The rule of law has been built over centuries in the Western world, but it remains fragile because it is based on a bluff. The bluff is that, at the highest level, everyone will respect the rules even though it might not be possible always to enforce compliance.
The rule at the heart of the American system is the separation of powers. The founders' greatest fear was that too much power in the hands of government would mean the end of liberty. So they ensured that power was shared and that each branch would act as a check on the other. The crucial feature for James Madison, the chief architect of the Constitution, was "giving to those who administer each department, the necessary constitutional means, and personal motives, to resist encroachments of the others." As he explained in Federalist 51: "Ambition must be made to counteract ambition."
But the system only works if all sides respect it. At the end of the day, Congress does not have an army or police force at its disposal. Nor does the Supreme Court. These institutions rely on the president to accept their authority and enforce their laws and rulings. When the Supreme Court held unanimously that President Richard Nixon could not use "executive privilege" to withhold the Watergate tapes, Nixon immediately agreed to comply, even though he knew it would mean the end of his presidency. More recently, when Britain's high court ruled that Prime Minister Boris Johnson's prorogation of Parliament had been unlawful, he instantly explained that while he disagreed, he would respect the ruling.
All modern U.S. presidents -- both Republican and Democratic -- have expanded their powers, and that expansion has been especially excessive in the past few decades. But Trump is on a different planet. He has refused to comply with wholly constitutional legislative requests for documents, information and testimony. He has diverted money toward a project clearly not funded by Congress, reportedly promised pardons for officials who might break the law, suggested that the military shoot migrants (which is unlawful), and now doubled down on his rejection of congressional oversight over him. Were Trump's position to prevail, the American president would become an elected dictator.
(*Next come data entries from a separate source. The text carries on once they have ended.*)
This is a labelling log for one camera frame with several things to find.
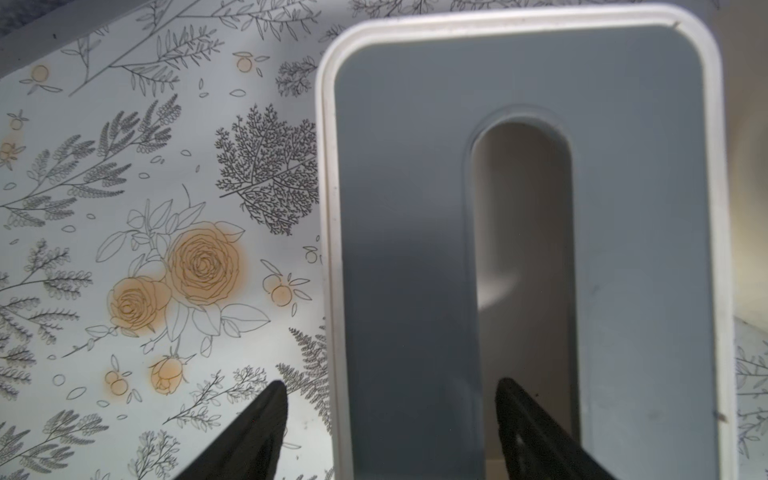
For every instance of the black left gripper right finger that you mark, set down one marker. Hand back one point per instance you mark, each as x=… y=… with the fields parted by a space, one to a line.
x=534 y=445

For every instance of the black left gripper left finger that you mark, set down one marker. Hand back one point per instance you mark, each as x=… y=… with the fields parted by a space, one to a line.
x=249 y=448

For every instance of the grey lid tissue box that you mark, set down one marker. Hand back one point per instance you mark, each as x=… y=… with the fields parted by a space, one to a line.
x=571 y=159

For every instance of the dark lid cream tissue box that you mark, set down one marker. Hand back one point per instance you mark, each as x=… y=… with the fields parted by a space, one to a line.
x=741 y=31

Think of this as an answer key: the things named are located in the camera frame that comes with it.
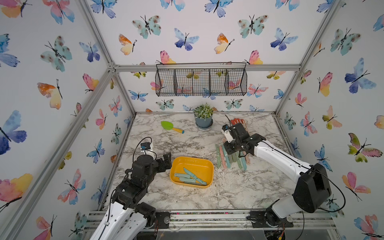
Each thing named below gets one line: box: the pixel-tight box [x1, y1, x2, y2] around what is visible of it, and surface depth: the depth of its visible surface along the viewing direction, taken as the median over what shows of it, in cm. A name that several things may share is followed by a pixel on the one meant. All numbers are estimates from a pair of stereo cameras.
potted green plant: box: [194, 102, 214, 129], surface depth 103 cm
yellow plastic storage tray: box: [170, 156, 215, 189], surface depth 90 cm
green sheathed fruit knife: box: [215, 144, 221, 169], surface depth 98 cm
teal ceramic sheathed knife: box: [222, 144, 231, 169], surface depth 95 cm
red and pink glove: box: [230, 118, 245, 125], surface depth 116 cm
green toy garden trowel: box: [161, 121, 185, 134], surface depth 116 cm
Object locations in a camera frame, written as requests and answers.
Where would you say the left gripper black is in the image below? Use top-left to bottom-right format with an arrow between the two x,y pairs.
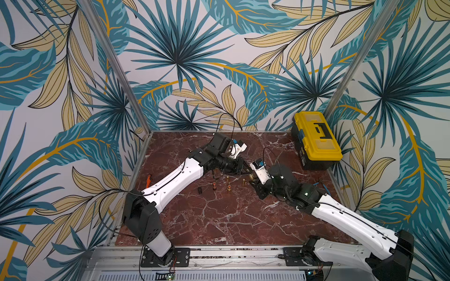
217,153 -> 253,176

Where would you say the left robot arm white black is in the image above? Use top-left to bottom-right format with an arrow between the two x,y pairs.
123,133 -> 248,265

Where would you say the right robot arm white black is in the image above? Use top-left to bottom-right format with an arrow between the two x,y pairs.
250,160 -> 414,281

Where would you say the yellow black toolbox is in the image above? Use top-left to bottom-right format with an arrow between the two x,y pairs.
291,111 -> 343,171

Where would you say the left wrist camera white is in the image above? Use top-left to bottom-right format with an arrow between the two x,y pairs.
229,139 -> 247,159

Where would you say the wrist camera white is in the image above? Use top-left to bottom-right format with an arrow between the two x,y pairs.
250,158 -> 271,185
229,139 -> 247,159

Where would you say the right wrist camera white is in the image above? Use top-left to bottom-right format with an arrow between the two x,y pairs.
250,158 -> 271,185

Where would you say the blue cable on table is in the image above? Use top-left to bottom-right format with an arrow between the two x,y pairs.
312,181 -> 334,196

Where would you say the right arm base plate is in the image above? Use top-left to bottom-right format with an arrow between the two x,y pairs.
282,247 -> 333,267

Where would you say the orange handled screwdriver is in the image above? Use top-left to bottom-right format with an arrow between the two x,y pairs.
145,174 -> 152,189

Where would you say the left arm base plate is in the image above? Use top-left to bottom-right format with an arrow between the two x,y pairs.
140,247 -> 191,268

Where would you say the aluminium frame rail front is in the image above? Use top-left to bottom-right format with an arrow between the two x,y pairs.
81,245 -> 375,281

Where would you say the aluminium corner post right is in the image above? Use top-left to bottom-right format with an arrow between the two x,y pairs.
323,0 -> 400,118

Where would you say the aluminium corner post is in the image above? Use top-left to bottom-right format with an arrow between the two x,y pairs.
79,0 -> 152,137
323,0 -> 400,118

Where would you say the aluminium corner post left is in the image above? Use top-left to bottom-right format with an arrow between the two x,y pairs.
79,0 -> 152,137

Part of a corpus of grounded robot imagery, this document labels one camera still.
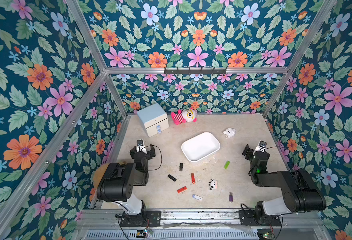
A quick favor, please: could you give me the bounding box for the black hook rail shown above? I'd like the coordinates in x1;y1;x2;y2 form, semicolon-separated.
163;67;228;75

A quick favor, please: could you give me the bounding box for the green usb flash drive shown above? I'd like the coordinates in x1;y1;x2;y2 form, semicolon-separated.
224;161;231;169

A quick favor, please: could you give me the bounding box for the black red usb drive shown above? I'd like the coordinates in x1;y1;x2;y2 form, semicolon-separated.
167;175;177;182

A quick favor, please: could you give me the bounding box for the small cow plush toy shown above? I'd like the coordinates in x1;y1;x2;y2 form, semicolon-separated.
209;179;218;190

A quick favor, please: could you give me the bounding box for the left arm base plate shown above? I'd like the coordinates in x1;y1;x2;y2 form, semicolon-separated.
118;211;161;227

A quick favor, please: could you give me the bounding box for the white mini drawer cabinet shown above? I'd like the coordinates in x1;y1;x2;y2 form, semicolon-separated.
137;104;169;137

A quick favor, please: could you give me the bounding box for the brown teddy bear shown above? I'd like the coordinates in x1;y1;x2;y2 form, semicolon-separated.
93;163;121;190

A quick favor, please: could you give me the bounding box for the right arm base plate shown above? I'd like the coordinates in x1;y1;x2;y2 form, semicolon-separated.
239;210;282;227

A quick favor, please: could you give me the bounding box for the white plush keychain toy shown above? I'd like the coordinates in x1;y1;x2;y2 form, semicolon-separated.
223;128;236;139

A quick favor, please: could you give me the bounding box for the pink striped plush toy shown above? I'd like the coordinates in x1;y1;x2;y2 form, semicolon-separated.
171;109;198;125

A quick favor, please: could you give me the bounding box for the red rounded usb drive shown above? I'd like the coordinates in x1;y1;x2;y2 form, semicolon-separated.
191;173;196;184

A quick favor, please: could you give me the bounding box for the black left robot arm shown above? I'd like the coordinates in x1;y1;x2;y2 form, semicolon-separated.
93;140;156;225

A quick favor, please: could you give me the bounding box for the red rectangular usb drive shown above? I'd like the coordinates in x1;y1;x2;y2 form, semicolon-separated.
177;187;187;193

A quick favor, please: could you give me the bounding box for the white blue usb drive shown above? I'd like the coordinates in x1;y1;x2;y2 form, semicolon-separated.
192;195;203;201

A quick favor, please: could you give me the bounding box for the white plastic storage box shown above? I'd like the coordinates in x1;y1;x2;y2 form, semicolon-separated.
181;132;221;163

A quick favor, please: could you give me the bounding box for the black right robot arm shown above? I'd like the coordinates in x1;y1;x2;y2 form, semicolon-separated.
239;141;327;226

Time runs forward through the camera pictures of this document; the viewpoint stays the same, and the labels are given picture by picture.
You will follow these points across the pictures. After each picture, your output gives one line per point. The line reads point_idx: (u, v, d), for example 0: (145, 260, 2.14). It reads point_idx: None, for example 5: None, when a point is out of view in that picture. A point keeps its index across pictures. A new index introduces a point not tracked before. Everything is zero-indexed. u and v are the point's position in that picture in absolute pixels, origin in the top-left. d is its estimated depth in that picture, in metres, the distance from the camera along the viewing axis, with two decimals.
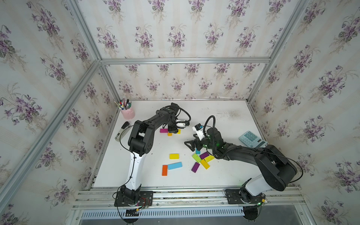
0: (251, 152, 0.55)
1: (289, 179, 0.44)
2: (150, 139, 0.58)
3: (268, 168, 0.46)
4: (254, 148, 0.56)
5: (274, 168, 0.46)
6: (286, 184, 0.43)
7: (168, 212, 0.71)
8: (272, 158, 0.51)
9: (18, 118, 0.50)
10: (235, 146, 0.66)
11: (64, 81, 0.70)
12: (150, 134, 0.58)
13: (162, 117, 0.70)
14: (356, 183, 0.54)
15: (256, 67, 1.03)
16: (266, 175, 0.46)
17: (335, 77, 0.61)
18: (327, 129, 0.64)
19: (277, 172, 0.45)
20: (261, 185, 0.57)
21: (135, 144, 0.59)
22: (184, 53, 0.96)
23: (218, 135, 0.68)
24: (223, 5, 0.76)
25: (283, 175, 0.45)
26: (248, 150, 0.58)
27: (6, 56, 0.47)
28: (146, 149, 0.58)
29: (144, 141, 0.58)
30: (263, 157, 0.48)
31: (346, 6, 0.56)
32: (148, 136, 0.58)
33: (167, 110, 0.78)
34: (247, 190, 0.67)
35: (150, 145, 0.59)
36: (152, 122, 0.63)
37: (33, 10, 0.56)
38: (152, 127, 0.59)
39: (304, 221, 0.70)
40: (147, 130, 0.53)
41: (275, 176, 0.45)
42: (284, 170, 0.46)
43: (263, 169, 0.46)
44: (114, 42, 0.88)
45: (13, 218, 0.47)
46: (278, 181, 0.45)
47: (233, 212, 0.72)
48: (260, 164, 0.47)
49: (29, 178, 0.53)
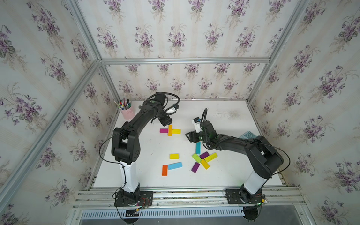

The Democrats, meanwhile, are on firm constitutional ground but are being politically unwise. They should ensure that this impeachment inquiry is and looks fair. They should follow the precedents laid down during the last two impeachment investigations. At the end of the day, impeachment is a political process, which means that public support is vital. The American people may be more inclined to support impeachment after the Ukraine revelations, but it remains wary. The inquiry should be undertaken as a great act of public education, about the specifics on this case, but also about the American system of checks and balances.
A democracy can turn into a tyranny not all at once, with a bang, but over time. Officials, often elected, often popular, can simply decide to weaken and then dispense with constitutional constraints or legislative checks. Liberty is eroded slowly but steadily. The Weimar Republic was a well-functioning liberal democracy that, within a few short years, using mostly legal processes, became a totalitarian dictatorship. Reflecting on that history, Yale's Timothy Snyder writes, "The conclusions for conservatives of today emerge clearly: Do not break the rules that hold a republic together, because one day you will need order."